> [EXERCISE DIRECTIONS]: Locate each line in the records containing "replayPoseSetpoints". Copy it.
************
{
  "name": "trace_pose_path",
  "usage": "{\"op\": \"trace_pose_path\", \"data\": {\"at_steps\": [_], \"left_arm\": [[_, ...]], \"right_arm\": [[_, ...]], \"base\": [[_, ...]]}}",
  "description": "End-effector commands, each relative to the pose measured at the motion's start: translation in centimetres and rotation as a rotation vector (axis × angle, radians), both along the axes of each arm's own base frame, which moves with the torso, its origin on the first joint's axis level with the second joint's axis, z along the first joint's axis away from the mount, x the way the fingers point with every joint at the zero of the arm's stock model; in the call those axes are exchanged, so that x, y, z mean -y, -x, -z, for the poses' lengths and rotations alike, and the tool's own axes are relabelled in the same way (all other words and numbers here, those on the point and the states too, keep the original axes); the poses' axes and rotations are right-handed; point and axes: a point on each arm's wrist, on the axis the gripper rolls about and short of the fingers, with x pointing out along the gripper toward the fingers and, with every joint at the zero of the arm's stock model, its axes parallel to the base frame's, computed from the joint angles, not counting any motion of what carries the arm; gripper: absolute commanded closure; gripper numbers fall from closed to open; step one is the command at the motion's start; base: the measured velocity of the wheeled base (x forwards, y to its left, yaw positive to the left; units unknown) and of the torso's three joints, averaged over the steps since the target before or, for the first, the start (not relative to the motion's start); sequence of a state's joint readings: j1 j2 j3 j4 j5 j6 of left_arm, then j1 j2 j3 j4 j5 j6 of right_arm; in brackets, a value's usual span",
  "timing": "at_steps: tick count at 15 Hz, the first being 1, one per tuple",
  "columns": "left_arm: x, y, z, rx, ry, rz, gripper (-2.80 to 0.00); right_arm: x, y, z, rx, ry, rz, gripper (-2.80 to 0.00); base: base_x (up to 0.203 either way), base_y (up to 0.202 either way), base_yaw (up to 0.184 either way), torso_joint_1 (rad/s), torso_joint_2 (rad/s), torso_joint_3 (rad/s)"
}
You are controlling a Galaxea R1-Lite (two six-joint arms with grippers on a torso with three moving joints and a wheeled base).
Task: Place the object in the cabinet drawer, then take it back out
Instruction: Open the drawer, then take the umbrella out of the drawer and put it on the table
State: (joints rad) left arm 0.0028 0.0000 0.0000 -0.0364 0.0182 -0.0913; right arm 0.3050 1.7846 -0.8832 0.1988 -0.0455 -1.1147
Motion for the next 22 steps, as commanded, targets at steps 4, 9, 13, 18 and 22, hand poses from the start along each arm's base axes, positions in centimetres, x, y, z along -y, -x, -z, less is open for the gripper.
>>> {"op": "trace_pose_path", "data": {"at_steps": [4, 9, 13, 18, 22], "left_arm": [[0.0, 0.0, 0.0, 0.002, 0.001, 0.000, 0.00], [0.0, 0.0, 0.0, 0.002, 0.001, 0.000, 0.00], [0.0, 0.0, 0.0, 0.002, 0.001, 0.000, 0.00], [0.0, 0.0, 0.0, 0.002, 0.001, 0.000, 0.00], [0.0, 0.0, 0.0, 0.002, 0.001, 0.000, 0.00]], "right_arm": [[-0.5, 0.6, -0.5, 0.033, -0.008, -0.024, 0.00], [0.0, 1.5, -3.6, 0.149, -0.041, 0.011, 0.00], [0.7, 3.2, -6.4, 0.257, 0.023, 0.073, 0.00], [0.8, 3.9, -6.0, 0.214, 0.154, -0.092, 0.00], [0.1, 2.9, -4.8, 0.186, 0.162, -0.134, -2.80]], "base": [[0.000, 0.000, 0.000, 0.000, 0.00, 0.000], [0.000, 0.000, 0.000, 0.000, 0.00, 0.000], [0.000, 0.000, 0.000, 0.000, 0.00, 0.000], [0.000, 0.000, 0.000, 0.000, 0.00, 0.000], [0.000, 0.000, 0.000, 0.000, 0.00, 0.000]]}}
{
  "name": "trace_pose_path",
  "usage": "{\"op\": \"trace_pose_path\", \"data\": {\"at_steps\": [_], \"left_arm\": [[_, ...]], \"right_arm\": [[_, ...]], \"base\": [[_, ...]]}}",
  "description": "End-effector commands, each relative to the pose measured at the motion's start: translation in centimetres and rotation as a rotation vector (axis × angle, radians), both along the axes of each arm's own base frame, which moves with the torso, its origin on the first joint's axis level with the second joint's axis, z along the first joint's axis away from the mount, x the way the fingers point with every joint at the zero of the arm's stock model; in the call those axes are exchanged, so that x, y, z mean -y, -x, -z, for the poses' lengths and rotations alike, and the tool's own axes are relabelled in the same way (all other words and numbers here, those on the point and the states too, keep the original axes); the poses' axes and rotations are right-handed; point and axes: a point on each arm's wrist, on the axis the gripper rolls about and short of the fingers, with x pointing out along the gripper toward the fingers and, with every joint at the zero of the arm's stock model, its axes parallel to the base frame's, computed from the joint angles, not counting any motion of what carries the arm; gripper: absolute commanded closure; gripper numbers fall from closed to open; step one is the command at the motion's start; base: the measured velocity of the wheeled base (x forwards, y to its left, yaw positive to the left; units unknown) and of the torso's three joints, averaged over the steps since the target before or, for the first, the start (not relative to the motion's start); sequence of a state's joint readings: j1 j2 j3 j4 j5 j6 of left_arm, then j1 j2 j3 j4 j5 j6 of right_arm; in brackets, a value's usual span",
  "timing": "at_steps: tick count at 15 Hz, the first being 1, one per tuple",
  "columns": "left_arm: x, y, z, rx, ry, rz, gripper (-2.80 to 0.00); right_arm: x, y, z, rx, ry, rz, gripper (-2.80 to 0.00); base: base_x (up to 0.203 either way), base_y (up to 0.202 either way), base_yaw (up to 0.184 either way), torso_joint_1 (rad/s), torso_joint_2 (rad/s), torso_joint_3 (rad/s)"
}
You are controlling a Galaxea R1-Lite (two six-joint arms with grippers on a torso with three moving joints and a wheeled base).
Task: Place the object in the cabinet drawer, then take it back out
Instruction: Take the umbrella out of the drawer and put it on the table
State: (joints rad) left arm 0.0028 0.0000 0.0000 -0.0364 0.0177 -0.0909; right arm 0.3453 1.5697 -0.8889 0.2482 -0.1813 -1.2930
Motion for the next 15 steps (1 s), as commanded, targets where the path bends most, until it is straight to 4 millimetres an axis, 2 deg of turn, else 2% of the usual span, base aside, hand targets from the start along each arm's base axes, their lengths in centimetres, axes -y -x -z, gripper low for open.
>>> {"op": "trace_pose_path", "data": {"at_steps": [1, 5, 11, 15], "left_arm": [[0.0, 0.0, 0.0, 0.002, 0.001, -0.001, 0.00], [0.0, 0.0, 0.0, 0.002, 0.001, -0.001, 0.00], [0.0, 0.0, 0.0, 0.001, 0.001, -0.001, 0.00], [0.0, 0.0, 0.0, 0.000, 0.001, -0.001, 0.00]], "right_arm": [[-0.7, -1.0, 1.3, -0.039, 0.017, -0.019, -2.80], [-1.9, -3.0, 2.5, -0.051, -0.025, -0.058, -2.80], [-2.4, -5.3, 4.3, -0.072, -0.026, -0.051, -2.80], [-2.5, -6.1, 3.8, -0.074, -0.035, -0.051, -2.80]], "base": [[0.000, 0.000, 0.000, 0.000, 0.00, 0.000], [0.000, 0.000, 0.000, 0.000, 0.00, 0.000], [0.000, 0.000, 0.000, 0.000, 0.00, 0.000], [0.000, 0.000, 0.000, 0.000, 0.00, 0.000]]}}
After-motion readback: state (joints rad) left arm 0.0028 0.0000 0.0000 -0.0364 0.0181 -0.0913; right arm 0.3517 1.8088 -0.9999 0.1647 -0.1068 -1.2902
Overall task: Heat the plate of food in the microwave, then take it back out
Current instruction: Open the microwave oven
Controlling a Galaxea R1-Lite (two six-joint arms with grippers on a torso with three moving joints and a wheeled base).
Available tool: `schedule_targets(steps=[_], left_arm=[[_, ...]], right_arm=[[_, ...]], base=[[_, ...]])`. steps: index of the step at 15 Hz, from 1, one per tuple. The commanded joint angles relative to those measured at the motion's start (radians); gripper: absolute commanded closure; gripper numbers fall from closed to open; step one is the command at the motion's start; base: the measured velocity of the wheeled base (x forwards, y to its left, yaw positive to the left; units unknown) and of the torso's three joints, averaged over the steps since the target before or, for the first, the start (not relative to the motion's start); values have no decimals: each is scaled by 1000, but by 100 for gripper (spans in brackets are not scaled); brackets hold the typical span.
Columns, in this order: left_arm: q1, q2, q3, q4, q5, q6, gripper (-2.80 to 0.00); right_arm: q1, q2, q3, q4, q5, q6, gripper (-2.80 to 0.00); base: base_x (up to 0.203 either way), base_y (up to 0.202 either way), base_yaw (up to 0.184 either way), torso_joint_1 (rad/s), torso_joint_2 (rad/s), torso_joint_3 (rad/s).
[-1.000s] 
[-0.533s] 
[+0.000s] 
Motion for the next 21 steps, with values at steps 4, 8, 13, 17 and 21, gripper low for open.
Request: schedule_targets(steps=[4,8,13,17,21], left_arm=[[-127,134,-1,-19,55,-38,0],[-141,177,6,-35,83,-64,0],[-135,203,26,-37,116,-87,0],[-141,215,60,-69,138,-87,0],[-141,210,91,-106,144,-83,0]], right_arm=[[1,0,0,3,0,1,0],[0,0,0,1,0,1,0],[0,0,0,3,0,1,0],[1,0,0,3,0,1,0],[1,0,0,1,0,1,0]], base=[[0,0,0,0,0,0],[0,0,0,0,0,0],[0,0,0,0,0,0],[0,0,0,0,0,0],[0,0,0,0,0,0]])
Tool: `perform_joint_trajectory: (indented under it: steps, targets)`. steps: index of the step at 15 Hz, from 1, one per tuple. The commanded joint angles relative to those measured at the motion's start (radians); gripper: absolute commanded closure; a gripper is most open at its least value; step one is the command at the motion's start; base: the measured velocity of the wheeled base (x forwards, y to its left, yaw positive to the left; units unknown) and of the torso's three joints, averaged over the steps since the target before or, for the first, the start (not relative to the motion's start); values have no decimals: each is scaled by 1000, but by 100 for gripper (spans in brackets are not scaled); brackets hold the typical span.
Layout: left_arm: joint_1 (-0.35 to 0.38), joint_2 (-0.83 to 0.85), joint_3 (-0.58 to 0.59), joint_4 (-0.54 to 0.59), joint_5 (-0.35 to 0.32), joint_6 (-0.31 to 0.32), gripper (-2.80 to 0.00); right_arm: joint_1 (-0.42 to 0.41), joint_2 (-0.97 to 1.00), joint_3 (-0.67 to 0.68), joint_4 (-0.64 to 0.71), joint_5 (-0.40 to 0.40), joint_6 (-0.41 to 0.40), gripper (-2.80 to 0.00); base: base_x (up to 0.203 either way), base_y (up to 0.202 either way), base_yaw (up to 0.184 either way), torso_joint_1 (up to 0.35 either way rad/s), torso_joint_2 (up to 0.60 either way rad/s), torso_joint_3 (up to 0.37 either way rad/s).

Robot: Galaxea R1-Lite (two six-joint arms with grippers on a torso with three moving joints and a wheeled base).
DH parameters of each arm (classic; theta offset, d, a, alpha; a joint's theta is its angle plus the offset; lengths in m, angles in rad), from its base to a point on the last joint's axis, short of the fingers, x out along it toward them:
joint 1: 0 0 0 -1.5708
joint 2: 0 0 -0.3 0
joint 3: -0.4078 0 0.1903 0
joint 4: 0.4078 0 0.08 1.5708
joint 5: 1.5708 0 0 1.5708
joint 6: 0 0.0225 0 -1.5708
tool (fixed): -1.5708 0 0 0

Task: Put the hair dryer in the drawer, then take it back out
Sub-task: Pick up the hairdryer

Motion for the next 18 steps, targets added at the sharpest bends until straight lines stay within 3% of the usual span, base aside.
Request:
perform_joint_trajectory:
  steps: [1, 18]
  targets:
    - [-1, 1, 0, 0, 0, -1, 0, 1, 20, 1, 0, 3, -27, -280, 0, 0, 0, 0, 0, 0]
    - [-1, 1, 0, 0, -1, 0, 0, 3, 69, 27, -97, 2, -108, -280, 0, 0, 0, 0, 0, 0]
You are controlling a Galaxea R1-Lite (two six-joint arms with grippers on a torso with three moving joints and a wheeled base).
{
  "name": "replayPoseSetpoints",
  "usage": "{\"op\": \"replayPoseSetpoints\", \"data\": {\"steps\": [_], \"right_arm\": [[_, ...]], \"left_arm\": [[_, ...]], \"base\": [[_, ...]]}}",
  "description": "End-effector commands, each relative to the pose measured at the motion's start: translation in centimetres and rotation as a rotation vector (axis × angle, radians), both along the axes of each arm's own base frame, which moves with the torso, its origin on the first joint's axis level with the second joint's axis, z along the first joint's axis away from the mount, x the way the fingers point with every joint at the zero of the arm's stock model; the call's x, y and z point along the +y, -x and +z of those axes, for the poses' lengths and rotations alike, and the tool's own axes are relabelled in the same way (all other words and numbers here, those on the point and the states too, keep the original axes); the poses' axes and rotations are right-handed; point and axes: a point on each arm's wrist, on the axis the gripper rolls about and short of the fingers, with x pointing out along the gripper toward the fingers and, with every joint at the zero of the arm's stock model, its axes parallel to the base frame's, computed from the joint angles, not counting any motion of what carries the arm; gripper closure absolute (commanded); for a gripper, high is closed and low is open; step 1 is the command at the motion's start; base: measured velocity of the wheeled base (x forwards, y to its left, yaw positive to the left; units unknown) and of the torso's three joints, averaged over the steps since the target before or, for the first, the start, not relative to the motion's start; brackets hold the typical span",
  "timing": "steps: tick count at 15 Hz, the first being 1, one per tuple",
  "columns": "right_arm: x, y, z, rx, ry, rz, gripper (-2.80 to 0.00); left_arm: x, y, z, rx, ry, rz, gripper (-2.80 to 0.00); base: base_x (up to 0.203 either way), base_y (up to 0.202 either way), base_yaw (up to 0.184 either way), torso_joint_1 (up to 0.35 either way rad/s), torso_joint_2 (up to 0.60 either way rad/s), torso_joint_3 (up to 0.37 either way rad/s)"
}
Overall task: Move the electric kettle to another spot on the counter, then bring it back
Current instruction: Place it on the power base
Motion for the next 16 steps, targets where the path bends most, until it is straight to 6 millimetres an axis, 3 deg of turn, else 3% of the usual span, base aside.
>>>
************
> [COMPLETED TASK]:
  "name": "replayPoseSetpoints",
  "usage": "{\"op\": \"replayPoseSetpoints\", \"data\": {\"steps\": [_], \"right_arm\": [[_, ...]], \"left_arm\": [[_, ...]], \"base\": [[_, ...]]}}",

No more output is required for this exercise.